Tony Jojola is one of the foremost glass artists in the country today. That’s not surprising since the Isleta Pueblo Native worked closely with renowned artist Dale Chihuly for many years.
In looking at his work, it’s easy to see how some of his work has been influenced by Native pottery forms, with some inspiration directly from his elders. Later, he received valuable encouragement as a student at the Institute of American Indian Arts in Santa Fe — where he had his first experience using molten glass.
Now fired up, so to speak, he went on to study at the Haystack Mountain School of Crafts in Deer Isle, Maine, which then led to work at the Pilchuck Glass School in Seattle, Wash., “where he served as apprentice to Dale Chihuly, the acknowledged master of American glass art and eventually became a member of his famed team of glass artists.
Jojola credits his time at Haystack Mountain School of Crafts for cementing his commitment to the medium. Later, he would be Artist in Residence there,” a statement from the Berlin Gallery at the Heard Museum reads.

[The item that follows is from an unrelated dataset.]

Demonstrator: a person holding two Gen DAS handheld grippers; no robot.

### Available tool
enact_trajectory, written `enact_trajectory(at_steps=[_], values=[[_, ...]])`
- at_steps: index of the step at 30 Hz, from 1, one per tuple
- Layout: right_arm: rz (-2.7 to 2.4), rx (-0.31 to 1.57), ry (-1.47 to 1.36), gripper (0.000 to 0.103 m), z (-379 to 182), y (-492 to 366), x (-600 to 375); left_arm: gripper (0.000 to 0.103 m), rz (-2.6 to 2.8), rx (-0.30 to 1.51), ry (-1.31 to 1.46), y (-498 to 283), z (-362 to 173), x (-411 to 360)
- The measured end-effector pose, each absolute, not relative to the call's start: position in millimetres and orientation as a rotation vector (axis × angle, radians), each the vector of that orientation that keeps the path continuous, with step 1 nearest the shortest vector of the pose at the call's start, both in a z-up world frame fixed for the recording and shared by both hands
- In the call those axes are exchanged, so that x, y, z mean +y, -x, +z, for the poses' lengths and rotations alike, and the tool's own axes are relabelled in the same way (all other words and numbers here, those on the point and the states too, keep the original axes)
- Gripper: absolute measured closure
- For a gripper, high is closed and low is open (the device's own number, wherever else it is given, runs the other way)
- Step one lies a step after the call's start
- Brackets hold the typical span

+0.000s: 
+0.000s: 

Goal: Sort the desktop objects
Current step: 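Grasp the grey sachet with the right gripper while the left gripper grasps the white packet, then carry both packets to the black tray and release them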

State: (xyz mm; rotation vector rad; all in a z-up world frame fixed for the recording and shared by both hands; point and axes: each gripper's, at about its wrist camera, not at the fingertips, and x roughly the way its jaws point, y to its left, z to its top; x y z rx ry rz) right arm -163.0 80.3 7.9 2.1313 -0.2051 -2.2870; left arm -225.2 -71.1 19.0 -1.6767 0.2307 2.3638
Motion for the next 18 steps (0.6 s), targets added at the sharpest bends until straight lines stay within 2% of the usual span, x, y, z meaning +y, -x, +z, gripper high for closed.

With Chihuly’s help, Jojola established the Taos Glass Workshop in 1999, “giving back to his community by training at-risk youth in a viable and fulfilling skill. To introduce his art form to Pueblo Indians he teaches young people the art of glass making,” the statement continues.
”Crafts were part of my family heritage,” he says in the article, “and I tried making pottery and jewelry. Nothing really grabbed me until I discovered glass” he has said. He finds glassmaking “a way to take old traditions and apply them in a new and very beautiful way.”
Jojola’s work has been exhibited in Wheelwright Museum, the National Museum of the American Indian, the Heard Museum, the Burke Museum. His work has been collected in many private and public collections.